The lexicon parameter :lexicon-open-class lists the open class tags. This is used when all other lookups fail.

The lexicon parameter :lexicon-pathname specifies a file containing the entries for the vector-lexicon. This file should consist of lines containing three forms, separated by spaces: surface, tag and lexical. The file must be lexicographically sorted, as by the Unix program sort. The surface forms are used to match input, while lexical forms are returned (with tag) by the tagger.

The lexicon parameter :lexicon-size provides a hint to vector-lexicon of the number of distinct surface forms in the file. Accurate specification of this improves efficiency, but is not required.

The lexicon parameter :suffix-pathname names the file where suffix-lexicon will store its suffix table. To create such a file, based on a lexicon and some training text, use the function class-guesser:train-guesser-on-files.
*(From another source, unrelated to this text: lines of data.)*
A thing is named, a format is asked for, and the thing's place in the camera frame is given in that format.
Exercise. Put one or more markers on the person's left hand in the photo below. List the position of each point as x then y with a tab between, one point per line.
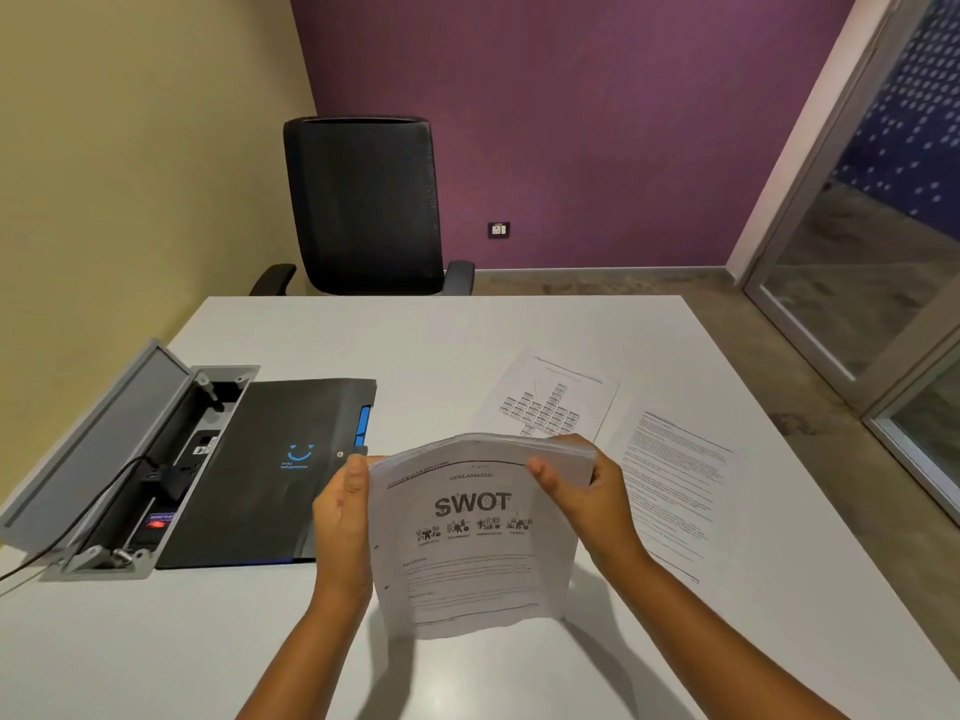
339	532

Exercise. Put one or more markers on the person's right hand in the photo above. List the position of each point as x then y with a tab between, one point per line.
600	509

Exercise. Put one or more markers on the person's right thumb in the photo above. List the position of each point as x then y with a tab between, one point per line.
546	483

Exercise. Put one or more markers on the person's left thumb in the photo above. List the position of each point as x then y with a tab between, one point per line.
357	479

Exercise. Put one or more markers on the stack of printed paper sheets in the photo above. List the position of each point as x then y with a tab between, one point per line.
472	539

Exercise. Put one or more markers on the person's right forearm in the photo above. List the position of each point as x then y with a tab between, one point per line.
720	637

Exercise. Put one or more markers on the person's left forearm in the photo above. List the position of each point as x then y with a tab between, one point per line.
300	659

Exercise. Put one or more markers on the paper sheet with diagram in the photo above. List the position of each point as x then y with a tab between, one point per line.
547	401

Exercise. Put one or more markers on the black document folder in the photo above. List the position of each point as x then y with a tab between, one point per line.
255	472

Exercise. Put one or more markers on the paper sheet with text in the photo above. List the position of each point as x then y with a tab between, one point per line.
675	487

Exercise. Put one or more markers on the black mesh office chair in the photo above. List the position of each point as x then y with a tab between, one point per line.
367	209

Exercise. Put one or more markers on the white wall socket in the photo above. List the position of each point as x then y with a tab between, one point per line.
499	230

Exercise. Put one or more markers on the glass door with grey frame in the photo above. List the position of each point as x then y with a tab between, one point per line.
870	239
The function tdb:lexicon-lookup, given a surface form and a lexicon, returns as multiple values two parallel vectors containing lexical forms and corresponding tags. Note that if all of the lexical forms are identical, the first value is simply that string.

Specifying Biases

The parameters :transition-biases and :symbol-biases enable tuning of the tagger by influencing initial probabilities when training. For example:

(setq *my-transition-biases*
      '((:valid :to-infinitive :verb)
	(:invalid :determiner :verb :preposition)))
(setq *my-symbol-biases*
      `((:valid (:determiner :noun) :determiner)
	(:valid ,*my-open-class* :noun :proper-noun)))
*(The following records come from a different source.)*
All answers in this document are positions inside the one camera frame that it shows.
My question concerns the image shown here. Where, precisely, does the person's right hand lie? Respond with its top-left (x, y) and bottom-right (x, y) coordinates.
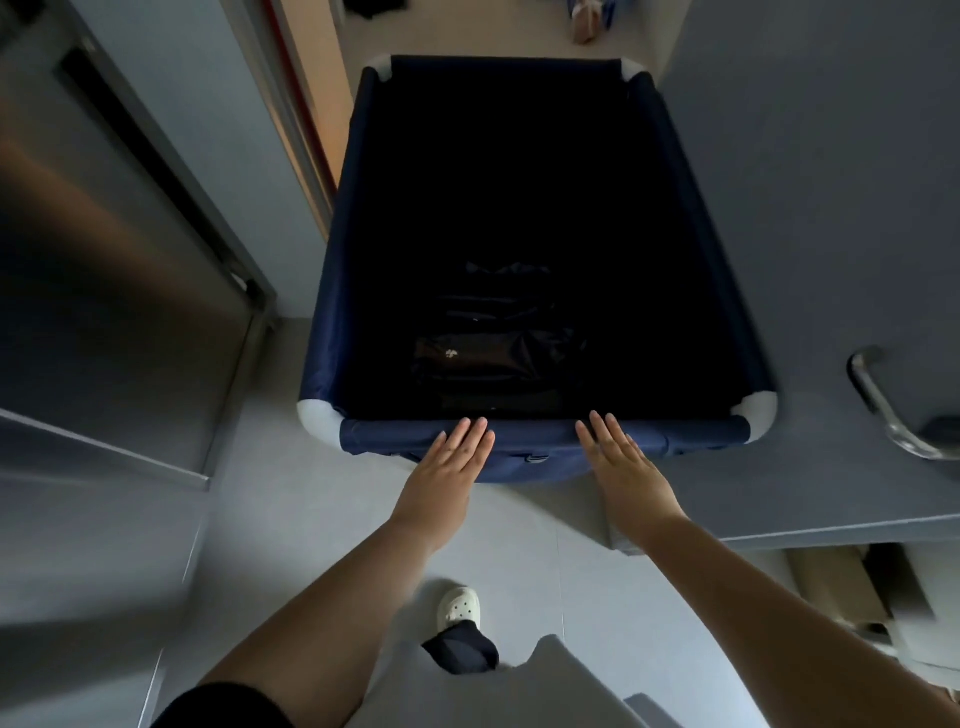
top-left (574, 410), bottom-right (690, 554)

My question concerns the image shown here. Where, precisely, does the person's left hand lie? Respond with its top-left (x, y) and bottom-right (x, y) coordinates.
top-left (389, 417), bottom-right (497, 557)

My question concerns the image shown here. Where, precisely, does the person's left forearm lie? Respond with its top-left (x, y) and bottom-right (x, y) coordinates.
top-left (198, 521), bottom-right (437, 728)

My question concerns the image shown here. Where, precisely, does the person's right forearm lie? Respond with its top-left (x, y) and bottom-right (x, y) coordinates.
top-left (636, 516), bottom-right (960, 728)

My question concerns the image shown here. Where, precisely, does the glossy black bag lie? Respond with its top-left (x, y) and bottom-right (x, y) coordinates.
top-left (414, 326), bottom-right (588, 393)

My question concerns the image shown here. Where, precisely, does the white clog shoe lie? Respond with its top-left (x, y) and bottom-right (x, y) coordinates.
top-left (436, 586), bottom-right (483, 636)

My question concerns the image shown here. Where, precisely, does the black folded garment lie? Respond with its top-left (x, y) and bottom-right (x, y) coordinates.
top-left (441, 261), bottom-right (558, 325)

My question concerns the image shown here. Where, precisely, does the dark trouser leg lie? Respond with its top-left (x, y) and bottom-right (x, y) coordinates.
top-left (421, 620), bottom-right (501, 676)

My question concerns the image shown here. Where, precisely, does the white shirt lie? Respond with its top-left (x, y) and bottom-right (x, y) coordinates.
top-left (346, 633), bottom-right (648, 728)

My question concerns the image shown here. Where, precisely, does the brown cardboard box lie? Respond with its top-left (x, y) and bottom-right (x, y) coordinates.
top-left (783, 546), bottom-right (895, 628)

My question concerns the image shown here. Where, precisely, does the navy fabric laundry cart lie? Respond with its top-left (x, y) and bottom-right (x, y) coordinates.
top-left (297, 54), bottom-right (779, 485)

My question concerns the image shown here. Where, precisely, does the grey door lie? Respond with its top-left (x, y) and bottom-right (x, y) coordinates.
top-left (609, 0), bottom-right (960, 555)

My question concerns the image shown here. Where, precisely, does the black sleeve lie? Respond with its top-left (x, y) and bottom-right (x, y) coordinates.
top-left (150, 681), bottom-right (295, 728)

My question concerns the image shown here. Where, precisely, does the white box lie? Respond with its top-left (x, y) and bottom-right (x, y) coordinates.
top-left (883, 541), bottom-right (960, 680)

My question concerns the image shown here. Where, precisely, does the stainless steel door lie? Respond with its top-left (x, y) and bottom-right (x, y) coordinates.
top-left (0, 0), bottom-right (280, 490)

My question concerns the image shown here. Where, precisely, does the black item on floor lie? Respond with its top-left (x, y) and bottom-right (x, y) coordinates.
top-left (341, 0), bottom-right (411, 21)

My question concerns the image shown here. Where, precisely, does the silver metal door handle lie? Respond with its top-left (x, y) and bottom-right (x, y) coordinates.
top-left (846, 347), bottom-right (960, 462)

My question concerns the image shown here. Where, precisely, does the wooden door frame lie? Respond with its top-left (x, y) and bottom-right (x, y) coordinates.
top-left (222, 0), bottom-right (355, 241)
Here *my-transition-biases* indicates that the infinitive marker is likely to be followed by a verb. Similarly, determiners are not likely to be followed by verbs or prepositions. A :valid clause is equivalent to an :invalid clause whose tail is the complement of the tags in the :valid clause, and vice versa.
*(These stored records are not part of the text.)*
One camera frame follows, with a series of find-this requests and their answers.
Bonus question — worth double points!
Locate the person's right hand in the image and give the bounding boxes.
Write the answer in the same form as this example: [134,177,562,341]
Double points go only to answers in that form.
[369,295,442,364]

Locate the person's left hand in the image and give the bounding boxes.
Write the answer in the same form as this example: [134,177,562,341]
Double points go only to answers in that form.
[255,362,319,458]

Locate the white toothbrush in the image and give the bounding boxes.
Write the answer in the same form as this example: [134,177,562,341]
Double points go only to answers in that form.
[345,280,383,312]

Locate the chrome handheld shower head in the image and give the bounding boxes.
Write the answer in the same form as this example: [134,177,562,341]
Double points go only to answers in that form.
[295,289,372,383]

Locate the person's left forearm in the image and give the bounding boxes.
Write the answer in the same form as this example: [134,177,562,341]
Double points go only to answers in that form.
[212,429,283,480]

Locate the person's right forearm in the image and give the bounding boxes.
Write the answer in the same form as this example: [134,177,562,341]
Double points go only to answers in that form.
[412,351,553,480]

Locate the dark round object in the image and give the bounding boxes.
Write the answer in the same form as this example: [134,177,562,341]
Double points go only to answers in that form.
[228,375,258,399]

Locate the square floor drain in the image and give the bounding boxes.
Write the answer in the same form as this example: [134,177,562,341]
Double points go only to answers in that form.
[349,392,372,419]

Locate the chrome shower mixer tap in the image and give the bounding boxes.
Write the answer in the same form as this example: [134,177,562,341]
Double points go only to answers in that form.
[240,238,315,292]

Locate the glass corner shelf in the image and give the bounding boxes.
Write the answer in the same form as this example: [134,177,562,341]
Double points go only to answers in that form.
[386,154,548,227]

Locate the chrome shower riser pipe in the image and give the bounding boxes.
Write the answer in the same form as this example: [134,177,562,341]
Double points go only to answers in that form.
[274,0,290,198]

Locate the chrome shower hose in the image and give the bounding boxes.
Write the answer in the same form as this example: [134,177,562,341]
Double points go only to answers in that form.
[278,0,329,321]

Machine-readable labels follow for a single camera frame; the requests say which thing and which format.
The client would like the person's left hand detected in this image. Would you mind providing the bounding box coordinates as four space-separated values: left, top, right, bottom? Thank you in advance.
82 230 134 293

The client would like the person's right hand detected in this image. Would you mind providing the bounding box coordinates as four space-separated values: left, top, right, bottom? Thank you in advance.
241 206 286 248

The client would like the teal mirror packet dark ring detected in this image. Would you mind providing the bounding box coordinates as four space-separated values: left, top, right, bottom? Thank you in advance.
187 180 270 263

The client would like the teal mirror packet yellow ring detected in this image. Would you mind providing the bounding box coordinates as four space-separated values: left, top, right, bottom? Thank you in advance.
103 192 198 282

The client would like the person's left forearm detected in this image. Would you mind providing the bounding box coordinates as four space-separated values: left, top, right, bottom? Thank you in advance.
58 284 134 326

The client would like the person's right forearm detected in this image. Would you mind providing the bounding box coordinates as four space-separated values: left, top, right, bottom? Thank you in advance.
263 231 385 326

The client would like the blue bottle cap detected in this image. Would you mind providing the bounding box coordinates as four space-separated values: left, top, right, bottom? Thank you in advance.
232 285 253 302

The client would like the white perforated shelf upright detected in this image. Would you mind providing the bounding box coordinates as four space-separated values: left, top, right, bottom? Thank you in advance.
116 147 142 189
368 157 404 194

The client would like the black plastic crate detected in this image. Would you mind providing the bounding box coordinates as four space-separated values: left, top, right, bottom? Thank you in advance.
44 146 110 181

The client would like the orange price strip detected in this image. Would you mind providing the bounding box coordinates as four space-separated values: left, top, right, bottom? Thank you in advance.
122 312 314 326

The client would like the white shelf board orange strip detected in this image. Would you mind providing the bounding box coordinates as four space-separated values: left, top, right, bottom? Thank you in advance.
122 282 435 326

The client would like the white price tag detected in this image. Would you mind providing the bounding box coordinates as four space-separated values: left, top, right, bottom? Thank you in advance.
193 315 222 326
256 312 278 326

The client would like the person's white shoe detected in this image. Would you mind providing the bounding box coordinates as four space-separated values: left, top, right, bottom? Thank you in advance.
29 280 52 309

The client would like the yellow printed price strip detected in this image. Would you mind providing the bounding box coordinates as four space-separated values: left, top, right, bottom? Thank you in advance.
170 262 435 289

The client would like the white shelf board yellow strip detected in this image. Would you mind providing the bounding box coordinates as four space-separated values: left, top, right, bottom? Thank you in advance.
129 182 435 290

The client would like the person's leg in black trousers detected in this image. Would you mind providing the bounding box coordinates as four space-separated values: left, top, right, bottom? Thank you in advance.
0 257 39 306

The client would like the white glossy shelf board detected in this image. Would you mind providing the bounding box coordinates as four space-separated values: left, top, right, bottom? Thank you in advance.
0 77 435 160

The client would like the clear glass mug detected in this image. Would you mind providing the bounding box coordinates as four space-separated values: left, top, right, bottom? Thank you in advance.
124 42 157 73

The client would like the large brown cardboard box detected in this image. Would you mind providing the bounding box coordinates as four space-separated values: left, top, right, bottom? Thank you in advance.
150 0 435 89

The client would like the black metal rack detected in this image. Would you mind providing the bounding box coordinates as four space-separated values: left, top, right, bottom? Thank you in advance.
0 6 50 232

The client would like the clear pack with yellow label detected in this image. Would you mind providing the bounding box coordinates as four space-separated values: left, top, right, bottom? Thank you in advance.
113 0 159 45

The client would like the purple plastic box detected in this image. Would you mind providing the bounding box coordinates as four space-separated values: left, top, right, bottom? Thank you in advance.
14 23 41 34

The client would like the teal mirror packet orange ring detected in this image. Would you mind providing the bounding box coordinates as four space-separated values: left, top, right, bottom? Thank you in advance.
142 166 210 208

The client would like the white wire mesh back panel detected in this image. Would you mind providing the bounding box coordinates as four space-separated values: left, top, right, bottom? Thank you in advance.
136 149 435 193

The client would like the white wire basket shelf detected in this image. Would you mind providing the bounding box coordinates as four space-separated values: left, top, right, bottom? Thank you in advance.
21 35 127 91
And *my-symbol-biases* indicates that words in the ambiguity class (:determiner :noun) are likely to be determiners, and words which are assigned the open class (i.e., words otherwise unknown to the lexicon) are more likely to be nouns or proper nouns than anything else.

References

  1. D. Cutting, J. Kupiec, J. Pedersen, and P. Sibun. A practical part-of-speech tagger. In Proceedings of the Third Conference on Applied Natural Language Processing, Trento, Italy, April 1992. ACL. Also available as Xerox PARC technical report SSL-92-01.
  2. D.R. Cutting, J. Pedersen, and P.-K. Halvorsen. An object-oriented architecture for text retrieval. In Conference Proceedings of RIAO'91, Intelligent Text and Image Handling, Barcelona, Spain, pages 285-298, April 1991. Also available as Xerox PARC technical report SSL-90-83.
  3. W. N. Francis and F. Ku^cera. Frequency Analysis of English Usage. Houghton Mifflin, 1982.